*Work to be completed:* All lines in the records below from the line with "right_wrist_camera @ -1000" through the line with "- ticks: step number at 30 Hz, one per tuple" are to be given again exactly, both ends included; the pictures are to be left out.

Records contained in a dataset
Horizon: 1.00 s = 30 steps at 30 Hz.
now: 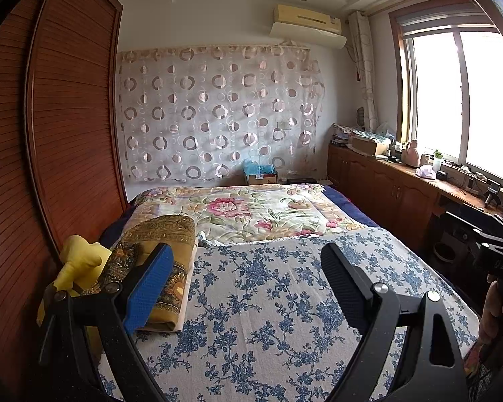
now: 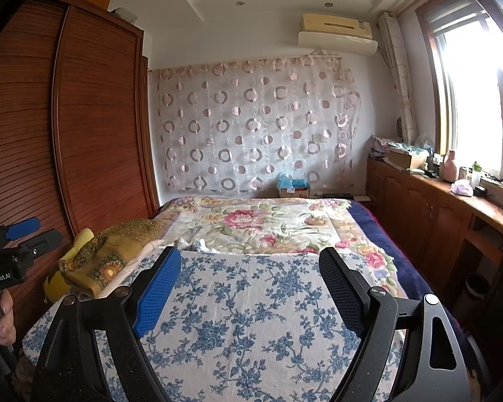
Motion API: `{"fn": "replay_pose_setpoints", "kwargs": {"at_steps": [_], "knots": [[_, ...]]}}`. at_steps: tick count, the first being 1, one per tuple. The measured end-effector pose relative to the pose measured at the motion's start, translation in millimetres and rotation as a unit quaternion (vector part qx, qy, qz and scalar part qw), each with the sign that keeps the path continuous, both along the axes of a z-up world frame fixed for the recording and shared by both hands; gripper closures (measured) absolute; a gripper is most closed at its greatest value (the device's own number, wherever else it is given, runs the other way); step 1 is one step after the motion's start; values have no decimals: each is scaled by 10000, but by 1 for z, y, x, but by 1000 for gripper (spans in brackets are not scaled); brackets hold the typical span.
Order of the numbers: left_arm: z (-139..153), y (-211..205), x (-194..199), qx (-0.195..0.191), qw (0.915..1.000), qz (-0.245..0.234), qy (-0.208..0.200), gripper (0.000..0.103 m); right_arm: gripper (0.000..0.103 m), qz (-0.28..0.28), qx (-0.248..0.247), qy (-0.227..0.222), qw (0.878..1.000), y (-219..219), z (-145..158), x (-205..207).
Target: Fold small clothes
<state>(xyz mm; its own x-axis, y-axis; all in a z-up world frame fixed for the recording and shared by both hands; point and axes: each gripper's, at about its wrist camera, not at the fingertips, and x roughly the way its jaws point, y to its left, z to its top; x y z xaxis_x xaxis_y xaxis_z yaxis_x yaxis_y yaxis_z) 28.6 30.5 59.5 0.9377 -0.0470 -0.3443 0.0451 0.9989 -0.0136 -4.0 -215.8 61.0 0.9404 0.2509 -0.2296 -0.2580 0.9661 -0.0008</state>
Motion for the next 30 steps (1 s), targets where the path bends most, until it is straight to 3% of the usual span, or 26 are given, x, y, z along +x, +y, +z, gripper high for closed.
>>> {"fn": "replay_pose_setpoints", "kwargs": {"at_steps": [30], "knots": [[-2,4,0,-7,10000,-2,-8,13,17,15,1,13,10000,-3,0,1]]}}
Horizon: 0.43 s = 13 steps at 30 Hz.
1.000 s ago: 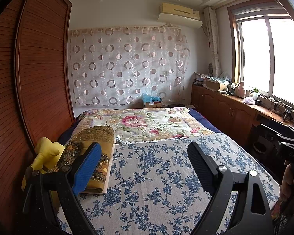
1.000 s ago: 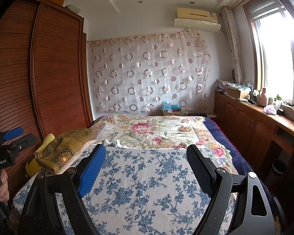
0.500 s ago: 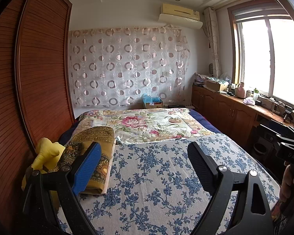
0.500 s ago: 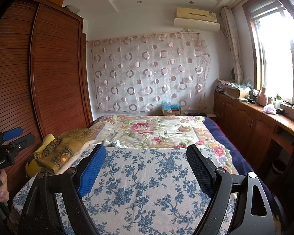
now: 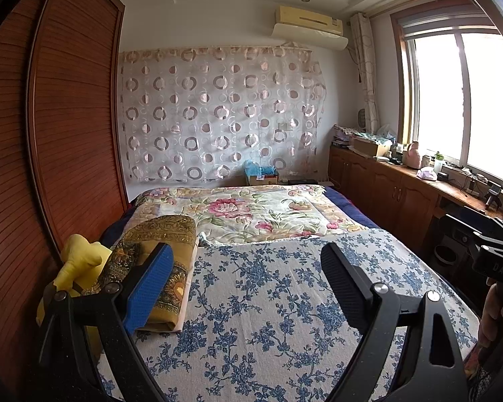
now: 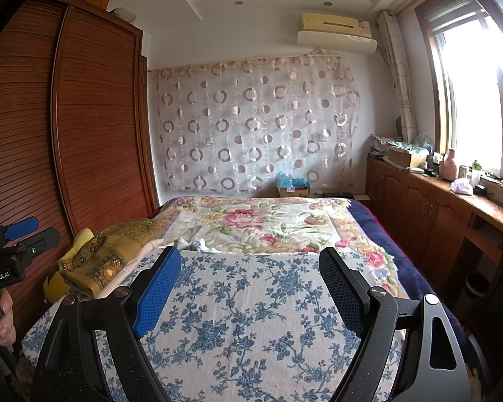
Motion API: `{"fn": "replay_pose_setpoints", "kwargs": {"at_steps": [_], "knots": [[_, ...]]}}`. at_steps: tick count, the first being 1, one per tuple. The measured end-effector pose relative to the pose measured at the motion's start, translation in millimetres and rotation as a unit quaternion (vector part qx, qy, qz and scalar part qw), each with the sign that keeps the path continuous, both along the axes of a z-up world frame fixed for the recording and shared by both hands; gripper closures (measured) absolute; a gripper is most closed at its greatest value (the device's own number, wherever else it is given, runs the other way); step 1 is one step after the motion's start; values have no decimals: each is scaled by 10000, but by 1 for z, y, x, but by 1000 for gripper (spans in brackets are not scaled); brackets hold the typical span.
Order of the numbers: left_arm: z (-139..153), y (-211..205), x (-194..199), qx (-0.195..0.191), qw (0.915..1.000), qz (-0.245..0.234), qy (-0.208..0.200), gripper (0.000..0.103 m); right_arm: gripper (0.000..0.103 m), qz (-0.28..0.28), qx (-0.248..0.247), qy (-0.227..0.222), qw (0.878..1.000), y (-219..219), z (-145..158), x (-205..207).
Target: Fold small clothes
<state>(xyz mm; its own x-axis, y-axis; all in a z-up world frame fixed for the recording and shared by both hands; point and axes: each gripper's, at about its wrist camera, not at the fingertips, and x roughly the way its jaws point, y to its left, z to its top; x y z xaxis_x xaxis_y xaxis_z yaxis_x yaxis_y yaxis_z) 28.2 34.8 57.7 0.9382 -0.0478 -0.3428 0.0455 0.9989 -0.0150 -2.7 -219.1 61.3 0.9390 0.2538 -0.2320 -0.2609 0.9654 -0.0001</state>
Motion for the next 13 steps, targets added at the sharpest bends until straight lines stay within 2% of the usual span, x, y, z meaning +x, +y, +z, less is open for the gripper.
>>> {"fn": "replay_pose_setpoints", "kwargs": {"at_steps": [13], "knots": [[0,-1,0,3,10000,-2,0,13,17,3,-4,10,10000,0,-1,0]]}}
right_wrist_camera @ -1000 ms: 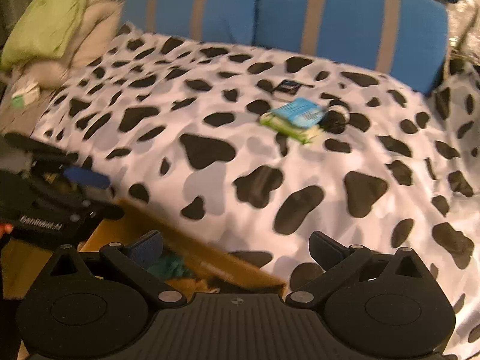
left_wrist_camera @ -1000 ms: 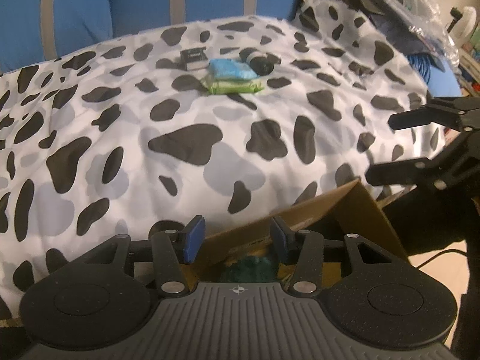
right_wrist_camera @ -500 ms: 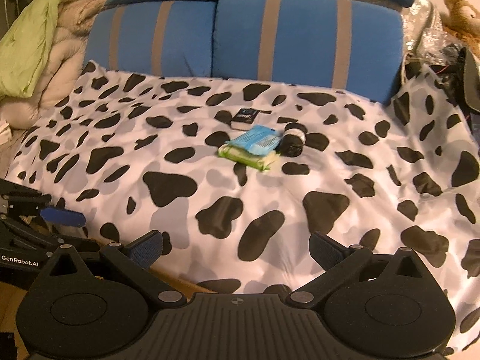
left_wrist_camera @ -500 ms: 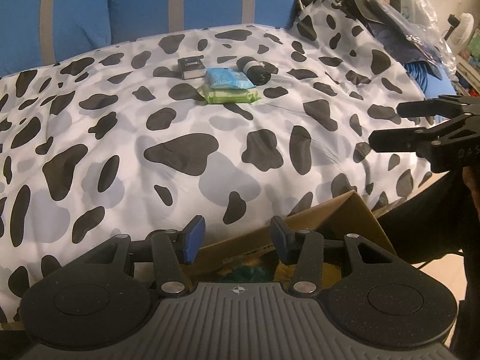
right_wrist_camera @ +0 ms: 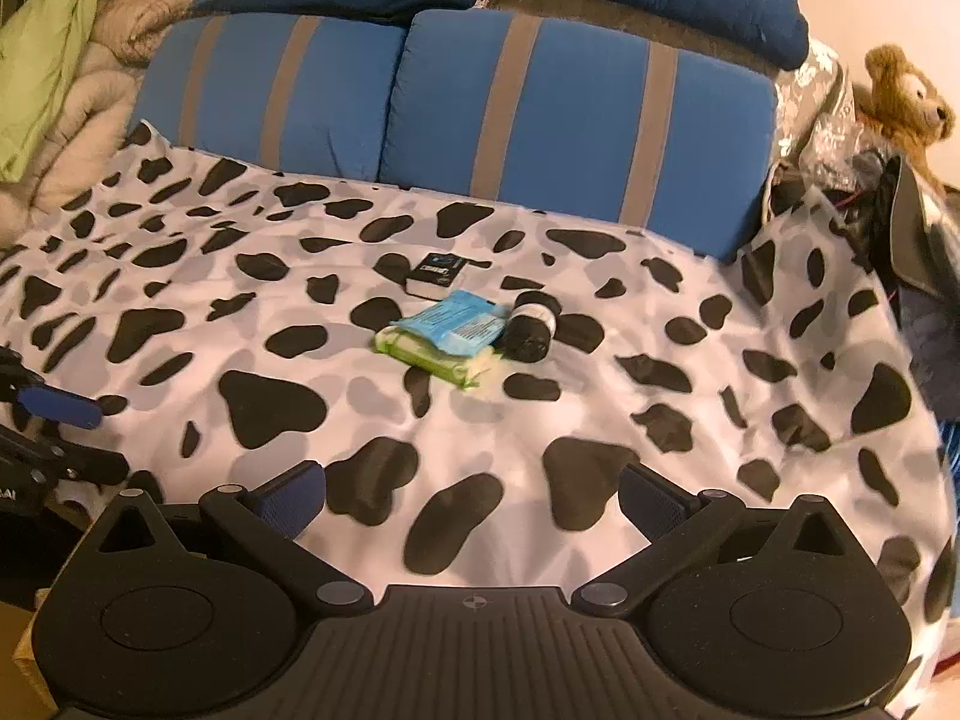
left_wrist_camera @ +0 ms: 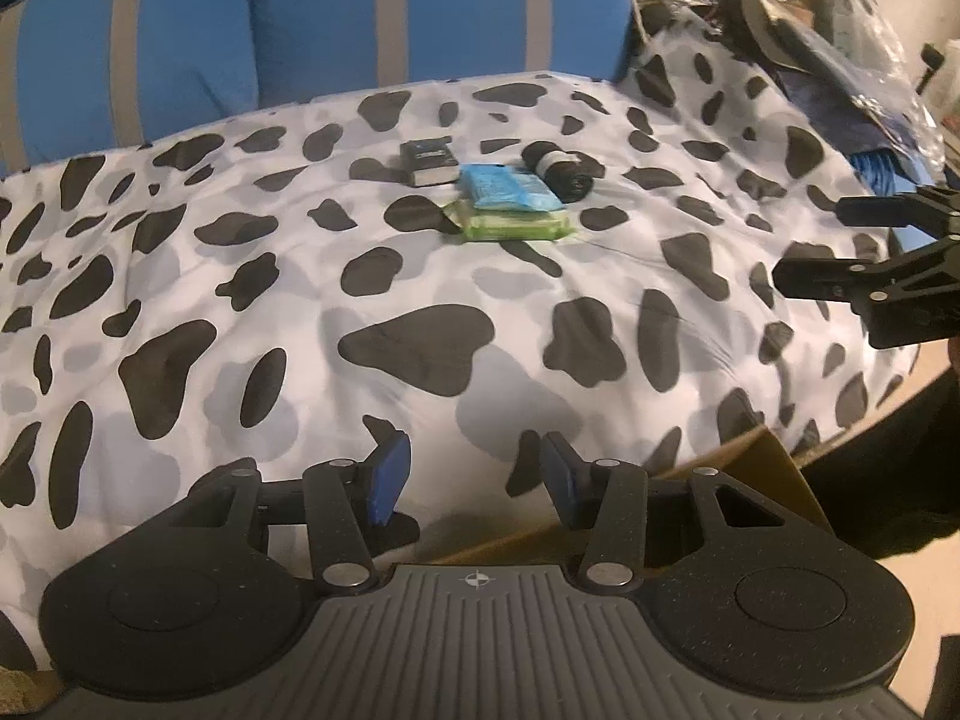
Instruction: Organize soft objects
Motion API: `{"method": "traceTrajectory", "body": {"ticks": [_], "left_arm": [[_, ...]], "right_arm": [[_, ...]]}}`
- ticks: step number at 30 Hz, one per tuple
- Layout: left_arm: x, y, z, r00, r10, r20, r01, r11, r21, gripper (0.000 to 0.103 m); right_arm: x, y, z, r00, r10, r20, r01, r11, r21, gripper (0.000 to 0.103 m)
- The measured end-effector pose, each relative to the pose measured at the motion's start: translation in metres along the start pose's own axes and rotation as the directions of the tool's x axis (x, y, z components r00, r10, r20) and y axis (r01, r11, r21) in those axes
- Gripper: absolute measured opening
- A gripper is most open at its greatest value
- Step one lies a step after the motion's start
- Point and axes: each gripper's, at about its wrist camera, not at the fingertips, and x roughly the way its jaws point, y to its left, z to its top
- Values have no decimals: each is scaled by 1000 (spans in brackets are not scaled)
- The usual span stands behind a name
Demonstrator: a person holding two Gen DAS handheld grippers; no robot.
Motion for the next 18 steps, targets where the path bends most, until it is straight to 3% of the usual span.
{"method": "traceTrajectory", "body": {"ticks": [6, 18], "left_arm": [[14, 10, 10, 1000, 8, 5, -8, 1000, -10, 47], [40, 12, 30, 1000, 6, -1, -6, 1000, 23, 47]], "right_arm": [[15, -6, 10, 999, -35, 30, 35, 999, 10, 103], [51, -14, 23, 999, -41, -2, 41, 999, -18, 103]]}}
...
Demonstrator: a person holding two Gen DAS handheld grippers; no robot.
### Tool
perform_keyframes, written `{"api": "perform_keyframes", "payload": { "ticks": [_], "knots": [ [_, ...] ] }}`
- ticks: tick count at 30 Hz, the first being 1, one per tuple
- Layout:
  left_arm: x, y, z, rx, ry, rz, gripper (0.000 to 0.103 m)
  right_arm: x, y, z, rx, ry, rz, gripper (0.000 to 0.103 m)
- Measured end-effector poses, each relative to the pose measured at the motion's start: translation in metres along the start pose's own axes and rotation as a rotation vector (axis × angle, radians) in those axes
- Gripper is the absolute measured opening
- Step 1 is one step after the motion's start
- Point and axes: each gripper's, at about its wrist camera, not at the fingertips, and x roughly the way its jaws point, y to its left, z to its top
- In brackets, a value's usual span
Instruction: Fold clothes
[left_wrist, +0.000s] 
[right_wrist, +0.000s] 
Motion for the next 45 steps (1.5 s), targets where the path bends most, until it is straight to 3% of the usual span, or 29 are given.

*Solution to this exercise:*
right_wrist_camera @ -1000 ms: 
left_wrist_camera @ -1000 ms: 
right_wrist_camera @ -500 ms: 
left_wrist_camera @ -500 ms: 
right_wrist_camera @ +0 ms: 
left_wrist_camera @ +0 ms: 
Instruction: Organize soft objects
Motion API: `{"method": "traceTrajectory", "body": {"ticks": [_], "left_arm": [[_, ...]], "right_arm": [[_, ...]]}}`
- ticks: step number at 30 Hz, one per tuple

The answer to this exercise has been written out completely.